Wereldwijd sturen migranten uit opkomende economieën meer dan 300 miljard dollar naar familie in hun herkomstland. Die geldsom wordt almaar groter. Tien jaar terug werd nog zo’n 100 miljard dollar door migranten opgestuurd; in 2013 zal dat zo’n 400 miljard dollar zijn, volgens de ramingen van de Wereldbank. Voor sommige landen vormen deze geldzendingen een zeer belangrijke bron van inkomsten: meer dan 10% van het bbp. Voorbeelden zijn Nepal (24%), Haïti (21%) en de Filippijnen (12%). Ook in andere landen is de bijdrage van migranten aanzienlijk. Zo krijgt Marokko zo’n 6,5 miljard dollar binnen van migranten overzee; dat vormt zo’n 7% van het bbp. Het gaat al met al om substantiële bedragen voor locale economieën. Ter vergelijking: stel dat Nederland van migranten overzee jaarlijks zo’n 10% van het bbp zou ontvangen, dan gaat het om een bedrag van rond de 60 miljard euro.
Stabiel
Geldzendingen van migranten zijn één van de stabielste kapitaalstromen. Doorgaans zijn ze minder volatiel dan bijvoorbeeld directe buitenlandse investeringen. Een bedrijf dat minder goed draait, zal al gauw geneigd zijn een investering te annuleren of uit te stellen. Maar voor een migrant ligt dat anders. Die weet dat zijn familie in het thuisland op hem rekent en het geld hard nodig heeft. Daarom blijft de migrant ook in mindere tijden toch zeer trouw geld opsturen.
Dubbelop
Landen die meer geldzendingen van migranten ontvangen, zijn sterker geneigd tot financiële openheid, zo blijkt uit recent onderzoek. De geldzendingen hebben een statistisch en economisch significant effect op de financiële openheid van een land. Stijgt de verhouding geldzendingen-bbp met 1 procentpunt, dan daalt de kans op een gesloten financieel regime met 3 procentpunt.

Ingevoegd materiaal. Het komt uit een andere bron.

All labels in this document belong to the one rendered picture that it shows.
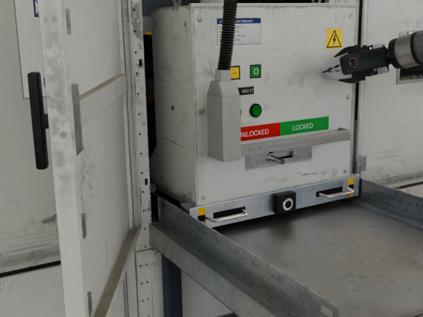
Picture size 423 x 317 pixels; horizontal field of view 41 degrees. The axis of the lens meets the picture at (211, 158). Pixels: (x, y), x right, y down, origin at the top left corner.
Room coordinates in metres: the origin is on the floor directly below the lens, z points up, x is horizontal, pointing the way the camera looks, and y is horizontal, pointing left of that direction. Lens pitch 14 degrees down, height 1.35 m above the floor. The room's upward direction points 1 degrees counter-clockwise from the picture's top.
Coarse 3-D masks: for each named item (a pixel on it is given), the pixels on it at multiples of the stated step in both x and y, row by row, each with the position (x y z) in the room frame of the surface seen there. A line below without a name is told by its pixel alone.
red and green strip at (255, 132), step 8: (296, 120) 1.43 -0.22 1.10; (304, 120) 1.44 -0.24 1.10; (312, 120) 1.46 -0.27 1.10; (320, 120) 1.47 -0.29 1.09; (328, 120) 1.48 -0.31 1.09; (240, 128) 1.35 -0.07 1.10; (248, 128) 1.36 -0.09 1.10; (256, 128) 1.37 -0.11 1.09; (264, 128) 1.38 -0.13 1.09; (272, 128) 1.39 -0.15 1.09; (280, 128) 1.41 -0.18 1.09; (288, 128) 1.42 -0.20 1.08; (296, 128) 1.43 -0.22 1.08; (304, 128) 1.44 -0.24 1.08; (312, 128) 1.46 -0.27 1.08; (320, 128) 1.47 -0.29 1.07; (328, 128) 1.48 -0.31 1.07; (240, 136) 1.35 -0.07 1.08; (248, 136) 1.36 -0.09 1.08; (256, 136) 1.37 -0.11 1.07; (264, 136) 1.38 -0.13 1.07; (272, 136) 1.39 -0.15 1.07
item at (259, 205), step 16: (352, 176) 1.52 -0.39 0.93; (272, 192) 1.38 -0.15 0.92; (304, 192) 1.43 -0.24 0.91; (320, 192) 1.46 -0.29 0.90; (336, 192) 1.49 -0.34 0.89; (192, 208) 1.27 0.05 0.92; (224, 208) 1.31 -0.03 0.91; (240, 208) 1.34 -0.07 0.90; (256, 208) 1.36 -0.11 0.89; (272, 208) 1.38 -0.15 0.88; (224, 224) 1.31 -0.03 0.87
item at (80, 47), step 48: (48, 0) 0.75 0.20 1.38; (96, 0) 1.12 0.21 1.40; (48, 48) 0.75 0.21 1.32; (96, 48) 1.09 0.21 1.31; (48, 96) 0.75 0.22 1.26; (96, 96) 0.98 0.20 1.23; (96, 144) 1.03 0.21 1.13; (96, 192) 1.01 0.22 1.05; (96, 240) 0.98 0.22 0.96; (96, 288) 0.95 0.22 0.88
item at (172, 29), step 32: (160, 32) 1.44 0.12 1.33; (192, 32) 1.29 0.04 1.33; (160, 64) 1.44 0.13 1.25; (192, 64) 1.29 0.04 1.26; (160, 96) 1.45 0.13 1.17; (192, 96) 1.29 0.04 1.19; (352, 96) 1.53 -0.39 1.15; (160, 128) 1.46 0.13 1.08; (192, 128) 1.30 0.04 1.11; (160, 160) 1.46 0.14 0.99; (192, 160) 1.30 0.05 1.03; (192, 192) 1.30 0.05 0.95
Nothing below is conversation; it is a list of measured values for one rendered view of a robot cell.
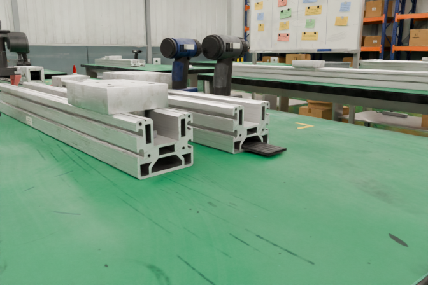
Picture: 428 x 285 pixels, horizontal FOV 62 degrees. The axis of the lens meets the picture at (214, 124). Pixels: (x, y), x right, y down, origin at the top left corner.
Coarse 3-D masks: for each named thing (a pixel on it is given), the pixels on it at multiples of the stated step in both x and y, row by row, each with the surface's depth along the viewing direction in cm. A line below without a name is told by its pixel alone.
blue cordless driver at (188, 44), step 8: (168, 40) 102; (176, 40) 103; (184, 40) 106; (192, 40) 109; (160, 48) 104; (168, 48) 102; (176, 48) 103; (184, 48) 105; (192, 48) 108; (200, 48) 111; (168, 56) 103; (176, 56) 104; (184, 56) 107; (192, 56) 110; (176, 64) 106; (184, 64) 108; (176, 72) 106; (184, 72) 108; (176, 80) 106; (184, 80) 108; (176, 88) 107; (184, 88) 108; (192, 88) 110
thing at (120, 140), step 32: (0, 96) 104; (32, 96) 81; (64, 96) 86; (64, 128) 69; (96, 128) 58; (128, 128) 50; (160, 128) 57; (192, 128) 56; (128, 160) 52; (160, 160) 58; (192, 160) 57
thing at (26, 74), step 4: (20, 68) 202; (24, 68) 198; (28, 68) 196; (32, 68) 198; (36, 68) 199; (40, 68) 201; (24, 72) 199; (28, 72) 197; (32, 72) 201; (36, 72) 202; (40, 72) 202; (24, 76) 199; (28, 76) 197; (32, 76) 200; (36, 76) 202; (40, 76) 203; (44, 76) 203; (24, 80) 201; (28, 80) 197; (32, 80) 203; (36, 80) 204; (40, 80) 204; (44, 80) 203

Financiële openheid is weer in het voordeel van de migranten, hun families en de locale economie. Die openheid betekent immers minder barrières voor het internationale geldverkeer en lagere transactiekosten, waardoor een groter deel van het opgestuurde geld ook daadwerkelijk aankomt bij de familie in het thuisland.
Als de geldzendingen via officiële kanalen verlopen, dan komt dat de formele economie ten goede: meer groei en belastinginkomsten. Niet dat overheden direct belasting heffen op deze geldstromen, maar omdat de geldzendingen leiden tot meer welvaart, kan een overheid meer belasting innen. Ander voordeel is dat buitenlandse valuta gebruikt kunnen worden om goederen, zoals voedsel en medicijnen, te importeren. En, last but not least, ook de lange termijngroei wordt gestimuleerd. De winst van de geldzendingen is zo dubbelop – voor migrant en familie, en voor het vaderland.
Uit het zicht
Of het nu gaat om kleine geldbedragen van migranten of miljardentransacties van multinationals, voor de toezichthouder is het gunstig als internationale geldstromen via officiële kanalen als banken en geldtransactiekantoren verlopen. Dan houdt zij immers goed zicht op deze geldstromen, en dat is een grote plus in de strijd tegen witwassen en andere illegale transacties. Het is dan ook belangrijk dat verscherpt toezicht niet tot hogere kosten gaat leiden. Want dan zullen geldzenders, personen en bedrijven, eerder geneigd zijn gebruik te maken van onofficiële kanalen als hawala systemen – en daarmee raakt het internationale geldverkeer uit het oog van de toezichthouder.